NM- E donde é que vem?
EM- A família da minha mãe vem de Varsóvia, a do meu pai da Ucrânia, duma zona que na altura era polaca [após a Segunda Guerra Mundial, houve zonas da Polónia que passaram a fazer parte da então União Soviética].
NM- E vieram porquê, como?
EM- O meu avô paterno era hazan, cantor de sinagoga. Tirou o curso de rabino em Frankfurt. A época era já muito difícil para os judeus, sobretudo na Ucrânia e Polónia, e ele vai com a família para Paris, onde é oficiante de uma sinagoga até que a recém legalizada comunidade daqui o convida para vir para Lisboa. A minha mãe, que chegou cá com dezasseis anos, vem mais tarde, nos finais dos anos 20, de Varsóvia.
NM- De que perseguições foram alvo os dois ramos da família para fugirem das terras de origem?

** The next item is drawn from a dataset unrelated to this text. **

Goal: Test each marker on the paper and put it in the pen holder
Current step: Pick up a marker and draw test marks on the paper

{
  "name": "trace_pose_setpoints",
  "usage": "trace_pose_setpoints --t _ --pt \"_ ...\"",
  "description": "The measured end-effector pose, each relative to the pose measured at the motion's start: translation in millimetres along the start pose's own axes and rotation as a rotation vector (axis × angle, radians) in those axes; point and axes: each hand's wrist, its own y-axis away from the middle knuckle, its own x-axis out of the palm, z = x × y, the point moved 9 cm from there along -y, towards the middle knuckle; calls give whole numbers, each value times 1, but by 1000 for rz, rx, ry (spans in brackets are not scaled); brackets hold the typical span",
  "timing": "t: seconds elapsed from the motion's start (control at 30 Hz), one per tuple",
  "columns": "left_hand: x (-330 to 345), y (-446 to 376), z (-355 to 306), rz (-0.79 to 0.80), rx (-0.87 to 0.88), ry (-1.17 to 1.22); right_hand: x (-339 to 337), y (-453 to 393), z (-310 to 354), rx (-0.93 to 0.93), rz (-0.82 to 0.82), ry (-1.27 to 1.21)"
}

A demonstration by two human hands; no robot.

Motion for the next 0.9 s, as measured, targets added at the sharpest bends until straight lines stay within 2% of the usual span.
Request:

EM- A minha mãe contava que lhe puxavam as tranças, chamavam-lhe "porca judia”... E houve o facto, determinante para a saída da Polónia, de o meu avô ser advogado e concorrer a um lugar de juiz e a sua candidatura não ser aceite por ser judeu. Em relação à minha família paterna foram coisas do mesmo género, a impossibilidade de uma vida normal. Associa-se muito o anti-semitismo ao nazismo, em termos até de data. Mas em finais do século XIX e princípios do século XX houve massacres e pogroms [nome dado aos massacres de judeus no leste da Europa] muito ferozes, sobretudo na Rússia, Ucrânia e Polónia. É nessa época que há uma emigração judaica massiva dessas zonas para os EUA.
NM- E até para a zona que é hoje Israel...
EM- Sim, os construtores de Israel vieram todos da Rússia nos primeiros vinte anos do século XX.
NM - Nunca sentiu discriminação em Portugal?
EM- Sentia a diferença. Para além do facto de nas festas religiosas não irmos à escola, havia os costumes alimentares polacos... Eu por exemplo levava para a escola pão com manteiga e rodelas de nabo cru, e claro que as minhas colegas riam-se porque levavam pão com queijo ou fiambre ou doce... Outra coisa era a liberdade que eu tinha e as minhas colegas não. Saíamos com rapazes à noite, íamos ao cinema, dançar... Isto nos anos 50, quando não era de todo comum. Sempre com rapazes da nossa comunidade, porque havia um relacionamento desde a infância muito livre e próximo.
NM- Sabe que judeu em língua portuguesa é um insulto, sinónimo de forreta, mesquinho, etc. E judiaria significa maldade.
EM- Ainda será?
NM- Vem pelo menos em três dicionários. Estas expressões não indiciam sentimentos discriminatórios da parte dos portugueses?
EM- A língua é uma coisa muito forte. Acho é que a linguagem veicula estereótipos, mais que convicções. Dou sempre este exemplo: houve um inquérito europeu a jovens, creio que em 1995, e uma das perguntas era "importava-se de ter um vizinho cigano, judeu, etc?". 19 por cento dos jovens portugueses responderam que não gostariam de ter um vizinho judeu. Isto significa o quê? São estereótipos. O meu vizinho, que nem sabe que sou judia, poderia ter respondido isso.
NM- Isso é melhor ou pior?
EM- Não sei se é pior se é melhor, sei que é mau. Vou muito a escolas falar, e os jovens perguntam-me porque é que os judeus são avarentos, ou porque é que se diz isso.
NM- Como é que isso se explica?
EM- Durante séculos os judeus foram impedidos de trabalhar numa série de profissões — não podiam ter terra, por exemplo, não podiam enveredar pela carreira militar... — e portanto dedicaram-se ao que lhes era permitido. Por exemplo ao empréstimo de dinheiro, que era proibido pela Igreja mas vital para a economia. A própria Igreja recorria aos judeus! Claro que não se dedicaram apenas às finanças: foram também grandes médicos, astrónomos... Por outro lado, as perseguições implicavam a preferência por riquezas móveis, jóias, dinheiros, que pudessem levar em caso de fuga.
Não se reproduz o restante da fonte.